A lot of discussion has been going on these past few days regarding whether all Wi-Fi networks can become compromised, under the KRACK threat.

Wi-Fi protocol 802.11i or WPA2 has proved to be vulnerable to KRACK, that is Key Reinstallation AttaCKs. Long story short, 802.11i uses a two-layer security system and KRACK infiltrates the second one, which performs a 4-way “handshake” when a client wants to join a protected Wi-Fi network, and is used to confirm that both the client and access point possess the correct credentials.

Who is vulnerable to KRACK attacks? Pretty much everyone.
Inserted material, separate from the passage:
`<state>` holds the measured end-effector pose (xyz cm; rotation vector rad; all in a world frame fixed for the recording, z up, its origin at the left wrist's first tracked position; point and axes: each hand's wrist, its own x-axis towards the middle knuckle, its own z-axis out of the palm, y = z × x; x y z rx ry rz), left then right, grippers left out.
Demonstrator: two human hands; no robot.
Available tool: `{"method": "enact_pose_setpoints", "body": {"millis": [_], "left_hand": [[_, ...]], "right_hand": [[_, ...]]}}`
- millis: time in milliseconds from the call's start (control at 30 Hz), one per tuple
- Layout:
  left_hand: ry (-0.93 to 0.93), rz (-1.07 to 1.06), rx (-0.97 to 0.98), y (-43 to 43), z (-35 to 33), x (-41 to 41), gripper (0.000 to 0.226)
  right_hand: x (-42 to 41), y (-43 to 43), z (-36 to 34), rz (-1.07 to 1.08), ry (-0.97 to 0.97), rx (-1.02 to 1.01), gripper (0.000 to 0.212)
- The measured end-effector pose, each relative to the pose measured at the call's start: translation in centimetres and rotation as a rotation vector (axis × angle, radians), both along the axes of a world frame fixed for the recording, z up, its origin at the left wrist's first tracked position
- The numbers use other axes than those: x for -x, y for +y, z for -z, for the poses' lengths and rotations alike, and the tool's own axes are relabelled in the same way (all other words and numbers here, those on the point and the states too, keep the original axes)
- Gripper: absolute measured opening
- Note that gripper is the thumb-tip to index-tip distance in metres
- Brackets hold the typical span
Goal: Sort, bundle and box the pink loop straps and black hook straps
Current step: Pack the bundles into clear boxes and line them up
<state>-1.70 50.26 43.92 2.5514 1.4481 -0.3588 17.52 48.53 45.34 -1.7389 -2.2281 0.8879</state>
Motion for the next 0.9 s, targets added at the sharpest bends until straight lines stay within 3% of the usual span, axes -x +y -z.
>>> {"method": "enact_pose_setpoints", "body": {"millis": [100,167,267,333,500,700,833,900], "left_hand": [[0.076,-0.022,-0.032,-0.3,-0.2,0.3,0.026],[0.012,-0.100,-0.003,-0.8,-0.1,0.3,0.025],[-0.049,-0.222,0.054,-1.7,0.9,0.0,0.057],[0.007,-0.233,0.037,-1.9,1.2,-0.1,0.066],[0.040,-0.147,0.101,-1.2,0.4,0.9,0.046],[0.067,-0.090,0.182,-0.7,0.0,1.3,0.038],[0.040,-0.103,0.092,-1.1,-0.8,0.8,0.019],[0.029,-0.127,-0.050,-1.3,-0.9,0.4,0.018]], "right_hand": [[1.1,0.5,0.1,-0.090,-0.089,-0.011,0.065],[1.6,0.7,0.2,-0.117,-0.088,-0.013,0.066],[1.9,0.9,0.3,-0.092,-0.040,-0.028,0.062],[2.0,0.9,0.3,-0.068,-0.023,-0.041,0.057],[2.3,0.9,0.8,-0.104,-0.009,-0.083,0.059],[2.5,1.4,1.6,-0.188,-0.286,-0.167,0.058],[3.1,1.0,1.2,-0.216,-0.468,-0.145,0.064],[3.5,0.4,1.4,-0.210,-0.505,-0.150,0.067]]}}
That is because all modern routers and access points use WPA2 technology. According to the researchers that uncovered this vulnerability, “depending on the network configuration, it is also possible to inject and manipulate data. For example, an attacker might be able to inject ransomware or other malware into websites.”

That’s pretty serious stuff. Whoever’s in-range with your Wi-Fi network and has an appetite for destruction can infiltrate your network, change passwords and intersect your communications. More specifically, Android, Linux, Apple, Windows, OpenBSD, MediaTek, Linksys, and others, were all affected by some variant of the attacks, during the research.

Now on to good news: A lot of technology companies have already released patches to help you fix this.

Apple has made the security update available in its latest beta version for iOS, 11.1 Developer beta 3. Everyone can opt to download a beta version, however if you’re not on the list, then you may have to wait for the 11.1 version to become available to everyone, in a few weeks from now. The same goes for its MacOS version; the patch is available only in beta/developer mode.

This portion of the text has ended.